#### DATASET EXTRACT ####

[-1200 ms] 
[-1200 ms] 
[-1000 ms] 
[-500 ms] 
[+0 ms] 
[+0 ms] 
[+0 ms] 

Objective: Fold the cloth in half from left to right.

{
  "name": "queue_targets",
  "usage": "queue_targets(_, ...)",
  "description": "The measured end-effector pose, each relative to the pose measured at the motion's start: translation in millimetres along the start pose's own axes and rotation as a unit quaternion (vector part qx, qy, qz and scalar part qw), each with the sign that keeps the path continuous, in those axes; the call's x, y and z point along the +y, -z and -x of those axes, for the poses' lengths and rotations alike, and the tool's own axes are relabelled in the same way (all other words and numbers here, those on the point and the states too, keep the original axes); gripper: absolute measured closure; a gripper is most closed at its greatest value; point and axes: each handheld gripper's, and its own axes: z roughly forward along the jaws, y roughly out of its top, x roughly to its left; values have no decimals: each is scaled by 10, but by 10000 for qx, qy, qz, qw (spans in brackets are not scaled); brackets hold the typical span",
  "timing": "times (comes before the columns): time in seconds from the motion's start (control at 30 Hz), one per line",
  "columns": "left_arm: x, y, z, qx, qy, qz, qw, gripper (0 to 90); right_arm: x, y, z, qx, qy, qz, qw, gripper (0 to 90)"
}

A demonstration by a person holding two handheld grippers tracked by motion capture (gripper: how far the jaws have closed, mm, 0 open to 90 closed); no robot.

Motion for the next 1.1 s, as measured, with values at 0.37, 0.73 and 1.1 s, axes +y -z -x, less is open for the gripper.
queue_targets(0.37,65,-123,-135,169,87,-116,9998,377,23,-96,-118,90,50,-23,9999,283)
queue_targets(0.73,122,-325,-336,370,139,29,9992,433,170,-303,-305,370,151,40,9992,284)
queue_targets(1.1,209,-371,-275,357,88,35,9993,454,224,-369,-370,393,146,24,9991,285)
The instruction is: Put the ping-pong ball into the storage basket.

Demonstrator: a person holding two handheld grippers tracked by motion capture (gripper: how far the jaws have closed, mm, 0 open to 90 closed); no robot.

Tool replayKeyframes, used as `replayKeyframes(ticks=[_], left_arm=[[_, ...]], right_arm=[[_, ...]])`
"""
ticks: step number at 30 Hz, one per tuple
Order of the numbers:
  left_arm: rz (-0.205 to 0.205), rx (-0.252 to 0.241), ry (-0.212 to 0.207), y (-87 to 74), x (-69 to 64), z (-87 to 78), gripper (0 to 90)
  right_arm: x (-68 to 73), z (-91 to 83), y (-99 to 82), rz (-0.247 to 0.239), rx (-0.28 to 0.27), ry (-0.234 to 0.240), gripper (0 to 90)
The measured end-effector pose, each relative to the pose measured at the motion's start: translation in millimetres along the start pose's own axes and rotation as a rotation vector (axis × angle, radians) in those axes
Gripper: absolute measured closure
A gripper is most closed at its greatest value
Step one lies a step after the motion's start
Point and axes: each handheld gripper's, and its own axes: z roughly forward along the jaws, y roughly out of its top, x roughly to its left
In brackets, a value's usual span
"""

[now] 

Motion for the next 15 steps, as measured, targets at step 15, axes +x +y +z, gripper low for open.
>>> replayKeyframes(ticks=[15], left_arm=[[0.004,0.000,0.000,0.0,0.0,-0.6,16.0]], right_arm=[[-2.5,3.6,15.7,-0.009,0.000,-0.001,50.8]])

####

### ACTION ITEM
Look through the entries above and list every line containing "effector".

### ANSWER
  "description": "The measured end-effector pose, each relative to the pose measured at the motion's start: translation in millimetres along the start pose's own axes and rotation as a unit quaternion (vector part qx, qy, qz and scalar part qw), each with the sign that keeps the path continuous, in those axes; the call's x, y and z point along the +y, -z and -x of those axes, for the poses' lengths and rotations alike, and the tool's own axes are relabelled in the same way (all other words and numbers here, those on the point and the states too, keep the original axes); gripper: absolute measured closure; a gripper is most closed at its greatest value; point and axes: each handheld gripper's, and its own axes: z roughly forward along the jaws, y roughly out of its top, x roughly to its left; values have no decimals: each is scaled by 10, but by 10000 for qx, qy, qz, qw (spans in brackets are not scaled); brackets hold the typical span",
The measured end-effector pose, each relative to the pose measured at the motion's start: translation in millimetres along the start pose's own axes and rotation as a rotation vector (axis × angle, radians) in those axes

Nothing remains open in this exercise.